Who's accessing your S3 buckets? SecOps solution using CloudTrail, EventBridge and Feldera
Security operations or SecOps combines IT processes and security teams to prevent and mitigate attacks. Having the right degree of visibility into your IT systems is key to make this work. There is an entire industry of security products that help enterprises towards this end, by collecting and analyzing a firehouse of raw data that can be used to infer security relevant insights.
In this blog post, we'll show you an end-to-end example of how you'd build such a solution using Feldera. Consider using Feldera if you'd prefer to build and iterate quickly on your own SecOps analytics.
We'll analyze event accesses to AWS S3 in real-time. The goal is to gather insights on which users are accessing sensitive buckets, and whether they have the right permissions to do so. Thanks to Michael Gasch for suggesting this idea!
Our ingredients for this recipe will be:
- AWS CloudTrail, a service that helps log events for configured AWS Services. For example, if enabled for S3, CloudTrail generates a continuous log of events that records every operation against your S3 bucket. These events note the users/accounts, the bucket name, the type of operation and more.
- AWS EventBridge, a serverless service that uses events to integrate different applications.
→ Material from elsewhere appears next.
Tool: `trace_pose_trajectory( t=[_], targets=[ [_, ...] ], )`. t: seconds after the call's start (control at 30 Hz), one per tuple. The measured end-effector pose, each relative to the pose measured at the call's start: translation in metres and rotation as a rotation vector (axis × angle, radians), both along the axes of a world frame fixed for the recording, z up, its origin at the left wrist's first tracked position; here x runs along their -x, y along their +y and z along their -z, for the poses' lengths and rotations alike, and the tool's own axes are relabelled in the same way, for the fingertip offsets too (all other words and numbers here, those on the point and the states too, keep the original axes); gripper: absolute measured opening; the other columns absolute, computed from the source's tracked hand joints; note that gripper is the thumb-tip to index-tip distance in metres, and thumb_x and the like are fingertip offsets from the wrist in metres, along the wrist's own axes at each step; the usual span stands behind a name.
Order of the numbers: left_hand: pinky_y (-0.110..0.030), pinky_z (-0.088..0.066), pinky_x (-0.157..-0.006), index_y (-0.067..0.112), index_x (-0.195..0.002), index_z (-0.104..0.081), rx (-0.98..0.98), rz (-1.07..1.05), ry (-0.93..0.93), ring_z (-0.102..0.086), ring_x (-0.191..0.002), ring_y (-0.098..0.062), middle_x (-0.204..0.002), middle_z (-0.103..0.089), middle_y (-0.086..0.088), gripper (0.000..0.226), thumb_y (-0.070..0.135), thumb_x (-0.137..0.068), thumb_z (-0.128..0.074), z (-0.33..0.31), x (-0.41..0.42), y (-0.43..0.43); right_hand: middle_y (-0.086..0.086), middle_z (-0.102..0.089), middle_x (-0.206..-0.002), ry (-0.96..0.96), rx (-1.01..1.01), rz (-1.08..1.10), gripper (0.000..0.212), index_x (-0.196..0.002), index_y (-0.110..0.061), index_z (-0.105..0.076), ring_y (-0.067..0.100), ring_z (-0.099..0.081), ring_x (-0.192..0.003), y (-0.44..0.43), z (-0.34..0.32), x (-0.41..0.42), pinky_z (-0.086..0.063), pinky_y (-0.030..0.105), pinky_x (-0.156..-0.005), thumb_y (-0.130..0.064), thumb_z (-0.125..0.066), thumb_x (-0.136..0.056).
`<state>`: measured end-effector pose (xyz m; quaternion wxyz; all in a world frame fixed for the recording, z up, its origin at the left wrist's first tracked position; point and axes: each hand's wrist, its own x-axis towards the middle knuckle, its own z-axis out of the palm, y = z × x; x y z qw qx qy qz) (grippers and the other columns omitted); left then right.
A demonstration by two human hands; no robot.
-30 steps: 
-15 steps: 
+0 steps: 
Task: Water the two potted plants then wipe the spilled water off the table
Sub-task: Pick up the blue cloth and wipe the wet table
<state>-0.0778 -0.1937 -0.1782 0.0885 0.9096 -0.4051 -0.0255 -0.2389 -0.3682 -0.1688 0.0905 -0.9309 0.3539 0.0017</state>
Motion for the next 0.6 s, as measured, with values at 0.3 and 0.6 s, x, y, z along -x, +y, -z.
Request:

It makes it extremely easy to pick up CloudTrail events and route them to...
- Feldera, where we will analyze these events using SQL in real-time. In doing so, we'll demonstrate how Feldera can interoperate with a diverse ecosystem of data sources like EventBridge, run complex analytics in real time and work with data sources that reside in different administrative domains.
We'll set this up in three steps. First, we'll configure CloudTrail and S3. Then we'll prepare a Feldera pipeline that is ready to receive events. Then we'll use EventBridge as the integration point. We will use Feldera to aggregate and analyze S3 access patterns by IP address, buckets, and even by time. In future blogposts, we'll also show how to integrate such analytics with historical data from your lakehouse.
When we are all done, we can see the data updating live in the views.
Set up CloudTrail for two S3 buckets
Go to your AWS Console, then search for CloudTrail (or go to https://<region>.console.aws.amazon.com/cloudtrailv2/home
). Click on Create a trail
, give the trail a name like tutorial-trail
, and complete the form. We will refer to this name later.
Next, go to your AWS S3 console (e.g. https://<region>.console.aws.amazon.com/s3/get-started
). Click on Create Bucket
, give the bucket a name (which we will reference later), and complete the form. Once you've created the bucket, go back to the list of buckets (https://<region>.console.aws.amazon.com/s3/buckets?region=<region>
), pick the bucket you just created, go to Properties, and under AWS CloudTrail data events, choose Configure in CloudTrail. You can see these steps in detail here.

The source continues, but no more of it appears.